Ladenkonzepte Nur keine falsche Bescheidenheit

Von vielen Studienreisen ins Ausland weiß Claus Wester von Jos de Vries: Deutsche Händler haben beim Storytelling noch Nachholbedarf.

Mittwoch, 18. April 2012 - Management
Sonja Plachetta
Artikelbild Nur keine falsche Bescheidenheit
Bildquelle: Nilling

Welchen Wert hat ein attraktiver Ladenbau aus Ihrer Sicht im Vergleich zu anderen vielen Einkaufskriterien wie Preis-Leistungs-Verhältnis, Sortiment, Service?

Wenn mit attraktivem Ladenbau die Schaffung einer angenehmen Einkaufsatmosphäre gemeint ist, würde ich diesen als hoch bewerten. Dies funktioniert beim Kunden eher unterbewusst. Wenn der Kunde ein angenehmes Gefühl im Laden hat, ist die Verweildauer höher, und der Händler hat eine höhere Chance, sein Angebot noch besser zu vermitteln. Dadurch wird der Bon-Umsatz erhöht und eine höhere Kundenbindung erzeugt. Dabei sind die von Ihnen genannten anderen Kriterien natürlich nicht weniger wichtig. Kunden erwarten heute eine angenehme Einkaufsatmosphäre mit gutem Preis-Leistungs-Verhältnis bei gleichzeitig gutem Service.

Wie können sich Vollsortimenter profilieren gegenüber Discountern, die derzeit auch „aufmöbeln“?

In den vergangenen Jahren haben sich die Vollsortimenter erfolgreich gegenüber dem Discount aufgestellt. Die Besinnung auf ihre Stärken wie Service und Atmosphäre haben den gewünschten Erfolg gebracht. Dadurch sind die Discounter gezwungen worden, ebenfalls „aufzumöbeln“. Da die Vollsortimenter über die verschiedenen Eigenmarkenstufen von Preiseinstieg bis Premium ebenfalls den Preis beherrschen, sehe ich diese gut aufgestellt. Wie schon erwähnt, könnte man dies noch stärker im Markt darstellen.

Wie sehen die Shoppingräume der Zukunft aus?

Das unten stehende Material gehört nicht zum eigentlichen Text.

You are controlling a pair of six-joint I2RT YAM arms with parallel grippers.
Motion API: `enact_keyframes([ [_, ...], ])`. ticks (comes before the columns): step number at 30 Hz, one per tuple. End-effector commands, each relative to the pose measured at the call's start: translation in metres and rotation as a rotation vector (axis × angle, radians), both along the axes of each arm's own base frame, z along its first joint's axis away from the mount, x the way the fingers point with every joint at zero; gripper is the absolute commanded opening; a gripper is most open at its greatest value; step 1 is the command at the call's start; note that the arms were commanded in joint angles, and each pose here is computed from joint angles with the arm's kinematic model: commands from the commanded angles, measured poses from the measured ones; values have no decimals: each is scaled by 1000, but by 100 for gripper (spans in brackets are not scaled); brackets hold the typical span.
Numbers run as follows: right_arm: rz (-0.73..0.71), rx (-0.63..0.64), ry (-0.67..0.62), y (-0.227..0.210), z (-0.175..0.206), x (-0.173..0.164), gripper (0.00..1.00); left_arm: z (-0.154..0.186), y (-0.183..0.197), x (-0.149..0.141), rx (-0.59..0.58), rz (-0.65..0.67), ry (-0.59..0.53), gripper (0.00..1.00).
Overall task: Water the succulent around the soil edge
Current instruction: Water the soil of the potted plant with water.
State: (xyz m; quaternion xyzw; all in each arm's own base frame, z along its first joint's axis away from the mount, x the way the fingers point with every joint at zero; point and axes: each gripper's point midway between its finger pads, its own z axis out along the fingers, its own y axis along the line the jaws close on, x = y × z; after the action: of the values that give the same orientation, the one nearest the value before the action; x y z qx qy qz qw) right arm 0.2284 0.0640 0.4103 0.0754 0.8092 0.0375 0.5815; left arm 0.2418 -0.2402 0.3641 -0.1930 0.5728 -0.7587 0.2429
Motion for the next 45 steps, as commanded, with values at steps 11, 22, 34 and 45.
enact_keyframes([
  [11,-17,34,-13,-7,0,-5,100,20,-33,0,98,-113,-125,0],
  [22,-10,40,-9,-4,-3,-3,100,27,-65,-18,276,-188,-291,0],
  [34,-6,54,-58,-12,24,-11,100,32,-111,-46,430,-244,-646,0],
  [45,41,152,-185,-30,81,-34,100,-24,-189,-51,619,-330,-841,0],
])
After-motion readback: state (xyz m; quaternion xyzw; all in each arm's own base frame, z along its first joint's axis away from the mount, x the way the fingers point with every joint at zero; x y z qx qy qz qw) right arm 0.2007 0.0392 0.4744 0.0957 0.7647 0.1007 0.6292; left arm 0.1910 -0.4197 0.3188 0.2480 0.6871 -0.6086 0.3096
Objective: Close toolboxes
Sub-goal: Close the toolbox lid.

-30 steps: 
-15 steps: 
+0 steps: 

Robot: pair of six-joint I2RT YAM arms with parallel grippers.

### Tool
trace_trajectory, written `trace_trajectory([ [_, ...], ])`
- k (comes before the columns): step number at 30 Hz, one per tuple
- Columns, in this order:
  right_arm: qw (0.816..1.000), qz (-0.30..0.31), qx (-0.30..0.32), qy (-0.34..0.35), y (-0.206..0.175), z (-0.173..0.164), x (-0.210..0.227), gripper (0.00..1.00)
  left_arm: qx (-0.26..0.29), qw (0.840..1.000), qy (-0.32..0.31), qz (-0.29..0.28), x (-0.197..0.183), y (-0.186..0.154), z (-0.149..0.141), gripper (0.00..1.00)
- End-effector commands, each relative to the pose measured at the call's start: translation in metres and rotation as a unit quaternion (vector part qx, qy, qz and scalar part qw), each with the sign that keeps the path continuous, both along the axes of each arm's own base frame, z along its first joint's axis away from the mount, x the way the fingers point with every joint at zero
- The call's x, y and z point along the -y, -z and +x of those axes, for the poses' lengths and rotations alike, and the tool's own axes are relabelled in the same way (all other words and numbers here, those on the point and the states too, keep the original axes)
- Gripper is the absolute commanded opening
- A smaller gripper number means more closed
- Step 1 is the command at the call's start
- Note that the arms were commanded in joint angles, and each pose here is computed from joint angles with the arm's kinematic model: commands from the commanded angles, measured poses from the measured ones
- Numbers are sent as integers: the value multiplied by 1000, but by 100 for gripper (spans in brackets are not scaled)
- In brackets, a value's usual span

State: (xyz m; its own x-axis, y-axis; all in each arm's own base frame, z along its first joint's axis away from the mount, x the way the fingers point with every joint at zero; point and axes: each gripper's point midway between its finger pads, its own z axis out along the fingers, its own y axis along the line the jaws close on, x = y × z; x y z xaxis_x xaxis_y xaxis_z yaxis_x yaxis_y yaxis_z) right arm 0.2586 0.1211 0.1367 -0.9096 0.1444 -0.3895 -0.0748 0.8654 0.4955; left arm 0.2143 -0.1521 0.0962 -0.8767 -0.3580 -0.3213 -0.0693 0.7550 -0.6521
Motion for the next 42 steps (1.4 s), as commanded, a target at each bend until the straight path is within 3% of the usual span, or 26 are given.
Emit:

Wir bei Jos de Vries erwarten für die Zukunft eine starke Verbindung zwischen Online- und stationärem Handel. Das Thema „Bricks & Clicks“ wird aktuell im internationalen LEH stark thematisiert. Themen wie Home Delivery, Drive-In werden seit Kurzem auch in Deutschland umgesetzt. Neue Konzepte, wie bei Home Plus in Südkorea, werden jetzt auch schon in anderen Branchen in Deutschland getestet. Hier werden Produkte ähnlich einem Regal auf Plakatwände gebracht und mit einem Scan Code versehen. Mittels eines Smartphones wird dieser Code gescannt und die Ware bestellt, die dann nach Hause oder ins Büro geliefert wird. Setzen sich diese Konzepte durch, entstehen völlig neue Absatzkanäle.

E-Commerce nimmt weiter zu. Welche Rolle spielt ein attraktiver Ladenbau für stationäre Händler beim Kampf um die Gunst der Kunden?

Der LEH sollte den E-Commerce grundsätzlich nicht als Feind betrachten, sondern versuchen, diesen zu integrieren – Stichwort „Bricks & Clicks“. Der stationäre Einzelhandel wird meiner Meinung nach nicht sterben. Ein Einkaufserlebnis wie im Geschäft kann durch E-Commerce nicht erreicht werden. Themen wie Atmosphäre, Kontakt mit der Ware, Beratung durch Menschen werden Kunden auch in Zukunft erwarten. Daher sollten Themen herausgearbeitet werden, die der Online-Handel nicht bieten kann. Trotzdem werden die Online-Umsätze stark wachsen. Durch die erwähnte Integration kann der stationäre LEH daran partizipieren und vielleicht auch Umsätze erhöhen. Die Entwicklung ist hier noch am Anfang, und ich freue mich auf spannende neue Konzepte zu diesem Thema.

Bild: Claus Wester ist Direktor des Studienreisenanbieters Connect von Jos de Vries und kennt internationale Handelskonzepte bestens.